*** DATA BELOW Section Begins ***
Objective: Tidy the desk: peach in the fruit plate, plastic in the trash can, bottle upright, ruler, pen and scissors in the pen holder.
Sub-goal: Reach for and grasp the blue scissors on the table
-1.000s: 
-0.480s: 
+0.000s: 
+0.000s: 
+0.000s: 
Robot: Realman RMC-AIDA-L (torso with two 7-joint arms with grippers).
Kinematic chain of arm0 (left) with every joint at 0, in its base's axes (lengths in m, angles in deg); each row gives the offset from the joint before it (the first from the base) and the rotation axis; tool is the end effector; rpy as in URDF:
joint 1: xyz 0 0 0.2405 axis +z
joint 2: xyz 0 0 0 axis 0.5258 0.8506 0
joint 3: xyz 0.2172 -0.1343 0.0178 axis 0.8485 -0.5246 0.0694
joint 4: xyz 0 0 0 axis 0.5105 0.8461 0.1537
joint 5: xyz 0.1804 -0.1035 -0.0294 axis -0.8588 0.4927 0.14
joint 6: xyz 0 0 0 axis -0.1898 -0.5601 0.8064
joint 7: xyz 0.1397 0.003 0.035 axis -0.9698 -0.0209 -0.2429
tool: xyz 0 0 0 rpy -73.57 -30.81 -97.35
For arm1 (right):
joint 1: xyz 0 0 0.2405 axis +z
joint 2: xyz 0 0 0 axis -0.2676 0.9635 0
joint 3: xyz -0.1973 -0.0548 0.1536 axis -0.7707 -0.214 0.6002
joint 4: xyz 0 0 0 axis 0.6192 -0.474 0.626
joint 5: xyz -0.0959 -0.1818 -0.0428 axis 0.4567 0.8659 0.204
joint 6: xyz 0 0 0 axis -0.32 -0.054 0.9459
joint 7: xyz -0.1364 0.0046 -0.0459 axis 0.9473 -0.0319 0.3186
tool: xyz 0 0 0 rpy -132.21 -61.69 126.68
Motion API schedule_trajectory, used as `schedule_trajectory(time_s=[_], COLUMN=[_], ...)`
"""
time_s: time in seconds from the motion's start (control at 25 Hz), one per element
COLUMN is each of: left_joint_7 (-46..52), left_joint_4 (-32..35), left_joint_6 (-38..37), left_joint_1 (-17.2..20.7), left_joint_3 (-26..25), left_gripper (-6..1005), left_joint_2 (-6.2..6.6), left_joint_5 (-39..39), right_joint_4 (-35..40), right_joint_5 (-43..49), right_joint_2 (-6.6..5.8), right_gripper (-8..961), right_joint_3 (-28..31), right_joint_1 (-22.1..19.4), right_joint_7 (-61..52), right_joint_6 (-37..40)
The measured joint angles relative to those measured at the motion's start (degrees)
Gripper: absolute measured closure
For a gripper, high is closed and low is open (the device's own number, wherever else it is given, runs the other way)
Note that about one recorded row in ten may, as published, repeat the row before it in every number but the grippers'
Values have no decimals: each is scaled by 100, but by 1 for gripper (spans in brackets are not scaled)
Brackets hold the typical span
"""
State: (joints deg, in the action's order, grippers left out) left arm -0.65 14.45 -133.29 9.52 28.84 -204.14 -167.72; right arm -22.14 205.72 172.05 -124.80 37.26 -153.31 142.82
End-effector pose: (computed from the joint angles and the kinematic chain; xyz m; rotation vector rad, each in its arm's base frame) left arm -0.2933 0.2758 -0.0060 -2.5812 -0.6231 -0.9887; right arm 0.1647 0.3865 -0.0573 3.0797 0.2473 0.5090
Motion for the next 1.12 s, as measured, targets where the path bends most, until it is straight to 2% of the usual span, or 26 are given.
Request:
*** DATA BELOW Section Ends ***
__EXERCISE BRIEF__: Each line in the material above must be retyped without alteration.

__SOLUTION__:
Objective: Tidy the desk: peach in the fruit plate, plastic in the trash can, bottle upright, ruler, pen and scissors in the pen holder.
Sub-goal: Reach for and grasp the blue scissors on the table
-1.000s: 
-0.480s: 
+0.000s: 
+0.000s: 
+0.000s: 
Robot: Realman RMC-AIDA-L (torso with two 7-joint arms with grippers).
Kinematic chain of arm0 (left) with every joint at 0, in its base's axes (lengths in m, angles in deg); each row gives the offset from the joint before it (the first from the base) and the rotation axis; tool is the end effector; rpy as in URDF:
joint 1: xyz 0 0 0.2405 axis +z
joint 2: xyz 0 0 0 axis 0.5258 0.8506 0
joint 3: xyz 0.2172 -0.1343 0.0178 axis 0.8485 -0.5246 0.0694
joint 4: xyz 0 0 0 axis 0.5105 0.8461 0.1537
joint 5: xyz 0.1804 -0.1035 -0.0294 axis -0.8588 0.4927 0.14
joint 6: xyz 0 0 0 axis -0.1898 -0.5601 0.8064
joint 7: xyz 0.1397 0.003 0.035 axis -0.9698 -0.0209 -0.2429
tool: xyz 0 0 0 rpy -73.57 -30.81 -97.35
For arm1 (right):
joint 1: xyz 0 0 0.2405 axis +z
joint 2: xyz 0 0 0 axis -0.2676 0.9635 0
joint 3: xyz -0.1973 -0.0548 0.1536 axis -0.7707 -0.214 0.6002
joint 4: xyz 0 0 0 axis 0.6192 -0.474 0.626
joint 5: xyz -0.0959 -0.1818 -0.0428 axis 0.4567 0.8659 0.204
joint 6: xyz 0 0 0 axis -0.32 -0.054 0.9459
joint 7: xyz -0.1364 0.0046 -0.0459 axis 0.9473 -0.0319 0.3186
tool: xyz 0 0 0 rpy -132.21 -61.69 126.68
Motion API schedule_trajectory, used as `schedule_trajectory(time_s=[_], COLUMN=[_], ...)`
"""
time_s: time in seconds from the motion's start (control at 25 Hz), one per element
COLUMN is each of: left_joint_7 (-46..52), left_joint_4 (-32..35), left_joint_6 (-38..37), left_joint_1 (-17.2..20.7), left_joint_3 (-26..25), left_gripper (-6..1005), left_joint_2 (-6.2..6.6), left_joint_5 (-39..39), right_joint_4 (-35..40), right_joint_5 (-43..49), right_joint_2 (-6.6..5.8), right_gripper (-8..961), right_joint_3 (-28..31), right_joint_1 (-22.1..19.4), right_joint_7 (-61..52), right_joint_6 (-37..40)
The measured joint angles relative to those measured at the motion's start (degrees)
Gripper: absolute measured closure
For a gripper, high is closed and low is open (the device's own number, wherever else it is given, runs the other way)
Note that about one recorded row in ten may, as published, repeat the row before it in every number but the grippers'
Values have no decimals: each is scaled by 100, but by 1 for gripper (spans in brackets are not scaled)
Brackets hold the typical span
"""
State: (joints deg, in the action's order, grippers left out) left arm -0.65 14.45 -133.29 9.52 28.84 -204.14 -167.72; right arm -22.14 205.72 172.05 -124.80 37.26 -153.31 142.82
End-effector pose: (computed from the joint angles and the kinematic chain; xyz m; rotation vector rad, each in its arm's base frame) left arm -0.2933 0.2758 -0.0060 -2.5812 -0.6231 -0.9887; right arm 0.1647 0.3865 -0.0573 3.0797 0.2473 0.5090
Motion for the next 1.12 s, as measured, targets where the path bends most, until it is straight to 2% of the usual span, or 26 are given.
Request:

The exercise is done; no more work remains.